→ Action item:
Print out every record below, exactly as written.

(Dataset excerpts)
_ _ _ _ _ _ _

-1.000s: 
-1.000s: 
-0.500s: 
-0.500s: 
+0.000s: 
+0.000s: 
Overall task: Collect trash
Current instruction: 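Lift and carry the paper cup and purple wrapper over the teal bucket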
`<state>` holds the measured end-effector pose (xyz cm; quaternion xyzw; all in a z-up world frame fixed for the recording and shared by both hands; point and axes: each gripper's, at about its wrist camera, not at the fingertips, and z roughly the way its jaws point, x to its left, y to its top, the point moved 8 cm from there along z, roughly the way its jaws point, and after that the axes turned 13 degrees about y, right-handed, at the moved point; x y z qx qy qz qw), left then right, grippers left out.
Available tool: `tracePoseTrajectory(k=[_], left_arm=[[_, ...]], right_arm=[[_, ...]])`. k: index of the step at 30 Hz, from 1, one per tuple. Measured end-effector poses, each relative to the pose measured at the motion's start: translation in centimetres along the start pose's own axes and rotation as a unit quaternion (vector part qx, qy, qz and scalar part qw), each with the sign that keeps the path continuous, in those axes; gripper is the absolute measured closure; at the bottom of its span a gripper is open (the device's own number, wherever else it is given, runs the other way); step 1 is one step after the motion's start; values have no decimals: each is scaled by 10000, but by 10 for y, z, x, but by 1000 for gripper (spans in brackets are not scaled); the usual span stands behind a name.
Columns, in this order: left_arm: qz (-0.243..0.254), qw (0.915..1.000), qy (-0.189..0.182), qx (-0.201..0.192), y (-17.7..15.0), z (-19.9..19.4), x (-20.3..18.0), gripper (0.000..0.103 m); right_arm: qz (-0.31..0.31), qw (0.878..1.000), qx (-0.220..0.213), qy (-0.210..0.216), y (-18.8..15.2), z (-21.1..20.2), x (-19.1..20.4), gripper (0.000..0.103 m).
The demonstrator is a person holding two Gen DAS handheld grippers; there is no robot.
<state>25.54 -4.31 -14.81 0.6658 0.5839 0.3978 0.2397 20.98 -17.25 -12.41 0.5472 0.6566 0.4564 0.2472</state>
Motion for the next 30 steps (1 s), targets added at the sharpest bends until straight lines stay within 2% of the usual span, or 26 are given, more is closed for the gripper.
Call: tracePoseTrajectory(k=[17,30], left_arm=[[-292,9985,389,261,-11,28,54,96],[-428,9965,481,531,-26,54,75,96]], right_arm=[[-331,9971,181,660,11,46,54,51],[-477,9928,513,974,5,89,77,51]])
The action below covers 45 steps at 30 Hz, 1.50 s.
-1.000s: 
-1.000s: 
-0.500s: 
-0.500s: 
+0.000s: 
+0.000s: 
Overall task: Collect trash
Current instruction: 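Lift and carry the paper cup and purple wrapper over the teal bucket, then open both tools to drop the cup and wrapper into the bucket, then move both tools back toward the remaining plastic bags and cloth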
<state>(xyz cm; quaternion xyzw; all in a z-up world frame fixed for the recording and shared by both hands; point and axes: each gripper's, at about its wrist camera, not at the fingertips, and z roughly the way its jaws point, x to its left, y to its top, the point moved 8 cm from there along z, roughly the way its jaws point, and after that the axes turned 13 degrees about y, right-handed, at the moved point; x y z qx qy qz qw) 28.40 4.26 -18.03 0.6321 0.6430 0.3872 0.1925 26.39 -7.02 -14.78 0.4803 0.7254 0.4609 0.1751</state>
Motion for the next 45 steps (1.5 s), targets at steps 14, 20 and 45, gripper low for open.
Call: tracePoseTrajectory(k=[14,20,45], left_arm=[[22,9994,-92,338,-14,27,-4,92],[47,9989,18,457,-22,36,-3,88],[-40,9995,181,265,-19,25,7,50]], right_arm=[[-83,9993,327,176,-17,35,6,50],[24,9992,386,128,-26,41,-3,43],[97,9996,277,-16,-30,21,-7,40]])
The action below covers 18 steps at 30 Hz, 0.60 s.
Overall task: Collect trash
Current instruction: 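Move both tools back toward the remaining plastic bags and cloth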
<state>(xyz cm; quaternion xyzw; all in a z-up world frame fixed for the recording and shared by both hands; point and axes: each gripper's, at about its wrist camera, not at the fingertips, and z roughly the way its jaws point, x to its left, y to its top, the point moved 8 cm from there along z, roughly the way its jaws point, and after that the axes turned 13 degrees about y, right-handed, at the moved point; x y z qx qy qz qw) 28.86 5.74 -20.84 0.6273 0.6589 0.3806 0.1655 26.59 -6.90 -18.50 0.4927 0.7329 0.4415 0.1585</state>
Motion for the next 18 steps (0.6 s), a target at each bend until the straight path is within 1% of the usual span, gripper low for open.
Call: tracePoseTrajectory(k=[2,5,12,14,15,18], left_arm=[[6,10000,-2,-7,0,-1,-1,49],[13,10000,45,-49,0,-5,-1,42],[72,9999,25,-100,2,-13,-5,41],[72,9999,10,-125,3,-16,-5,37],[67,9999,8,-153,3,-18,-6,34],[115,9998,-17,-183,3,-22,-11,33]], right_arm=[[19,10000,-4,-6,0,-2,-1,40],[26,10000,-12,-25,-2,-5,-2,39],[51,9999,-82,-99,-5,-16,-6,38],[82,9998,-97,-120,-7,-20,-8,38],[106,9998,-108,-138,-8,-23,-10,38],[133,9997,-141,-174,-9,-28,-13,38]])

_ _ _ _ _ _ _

→ Response for this exercise:
-1.000s: 
-1.000s: 
-0.500s: 
-0.500s: 
+0.000s: 
+0.000s: 
Overall task: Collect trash
Current instruction: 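Lift and carry the paper cup and purple wrapper over the teal bucket
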`<state>` holds the measured end-effector pose (xyz cm; quaternion xyzw; all in a z-up world frame fixed for the recording and shared by both hands; point and axes: each gripper's, at about its wrist camera, not at the fingertips, and z roughly the way its jaws point, x to its left, y to its top, the point moved 8 cm from there along z, roughly the way its jaws point, and after that the axes turned 13 degrees about y, right-handed, at the moved point; x y z qx qy qz qw), left then right, grippers left out.
Available tool: `tracePoseTrajectory(k=[_], left_arm=[[_, ...]], right_arm=[[_, ...]])`. k: index of the step at 30 Hz, from 1, one per tuple. Measured end-effector poses, each relative to the pose measured at the motion's start: translation in centimetres along the start pose's own axes and rotation as a unit quaternion (vector part qx, qy, qz and scalar part qw), each with the sign that keeps the path continuous, in those axes; gripper is the absolute measured closure; at the bottom of its span a gripper is open (the device's own number, wherever else it is given, runs the other way); step 1 is one step after the motion's start; values have no decimals: each is scaled by 10000, but by 10 for y, z, x, but by 1000 for gripper (spans in brackets are not scaled); the usual span stands behind a name.
Columns, in this order: left_arm: qz (-0.243..0.254), qw (0.915..1.000), qy (-0.189..0.182), qx (-0.201..0.192), y (-17.7..15.0), z (-19.9..19.4), x (-20.3..18.0), gripper (0.000..0.103 m); right_arm: qz (-0.31..0.31), qw (0.878..1.000), qx (-0.220..0.213), qy (-0.210..0.216), y (-18.8..15.2), z (-21.1..20.2), x (-19.1..20.4), gripper (0.000..0.103 m).
The demonstrator is a person holding two Gen DAS handheld grippers; there is no robot.
<state>25.54 -4.31 -14.81 0.6658 0.5839 0.3978 0.2397 20.98 -17.25 -12.41 0.5472 0.6566 0.4564 0.2472</state>
Motion for the next 30 steps (1 s), targets added at the sharpest bends until straight lines stay within 2% of the usual span, or 26 are given, more is closed for the gripper.
Call: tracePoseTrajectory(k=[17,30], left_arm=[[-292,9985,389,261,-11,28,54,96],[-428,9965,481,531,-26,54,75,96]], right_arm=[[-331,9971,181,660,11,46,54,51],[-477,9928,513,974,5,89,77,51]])
The action below covers 45 steps at 30 Hz, 1.50 s.
-1.000s: 
-1.000s: 
-0.500s: 
-0.500s: 
+0.000s: 
+0.000s: 
Overall task: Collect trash
Current instruction: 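Lift and carry the paper cup and purple wrapper over the teal bucket, then open both tools to drop the cup and wrapper into the bucket, then move both tools back toward the remaining plastic bags and cloth
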<state>(xyz cm; quaternion xyzw; all in a z-up world frame fixed for the recording and shared by both hands; point and axes: each gripper's, at about its wrist camera, not at the fingertips, and z roughly the way its jaws point, x to its left, y to its top, the point moved 8 cm from there along z, roughly the way its jaws point, and after that the axes turned 13 degrees about y, right-handed, at the moved point; x y z qx qy qz qw) 28.40 4.26 -18.03 0.6321 0.6430 0.3872 0.1925 26.39 -7.02 -14.78 0.4803 0.7254 0.4609 0.1751</state>
Motion for the next 45 steps (1.5 s), targets at steps 14, 20 and 45, gripper low for open.
Call: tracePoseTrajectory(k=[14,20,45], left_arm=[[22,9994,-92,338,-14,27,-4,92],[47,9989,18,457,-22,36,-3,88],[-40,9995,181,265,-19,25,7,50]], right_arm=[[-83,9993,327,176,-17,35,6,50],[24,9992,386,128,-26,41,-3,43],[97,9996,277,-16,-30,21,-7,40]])
The action below covers 18 steps at 30 Hz, 0.60 s.
Overall task: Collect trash
Current instruction: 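Move both tools back toward the remaining plastic bags and cloth
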<state>(xyz cm; quaternion xyzw; all in a z-up world frame fixed for the recording and shared by both hands; point and axes: each gripper's, at about its wrist camera, not at the fingertips, and z roughly the way its jaws point, x to its left, y to its top, the point moved 8 cm from there along z, roughly the way its jaws point, and after that the axes turned 13 degrees about y, right-handed, at the moved point; x y z qx qy qz qw) 28.86 5.74 -20.84 0.6273 0.6589 0.3806 0.1655 26.59 -6.90 -18.50 0.4927 0.7329 0.4415 0.1585</state>
Motion for the next 18 steps (0.6 s), a target at each bend until the straight path is within 1% of the usual span, gripper low for open.
Call: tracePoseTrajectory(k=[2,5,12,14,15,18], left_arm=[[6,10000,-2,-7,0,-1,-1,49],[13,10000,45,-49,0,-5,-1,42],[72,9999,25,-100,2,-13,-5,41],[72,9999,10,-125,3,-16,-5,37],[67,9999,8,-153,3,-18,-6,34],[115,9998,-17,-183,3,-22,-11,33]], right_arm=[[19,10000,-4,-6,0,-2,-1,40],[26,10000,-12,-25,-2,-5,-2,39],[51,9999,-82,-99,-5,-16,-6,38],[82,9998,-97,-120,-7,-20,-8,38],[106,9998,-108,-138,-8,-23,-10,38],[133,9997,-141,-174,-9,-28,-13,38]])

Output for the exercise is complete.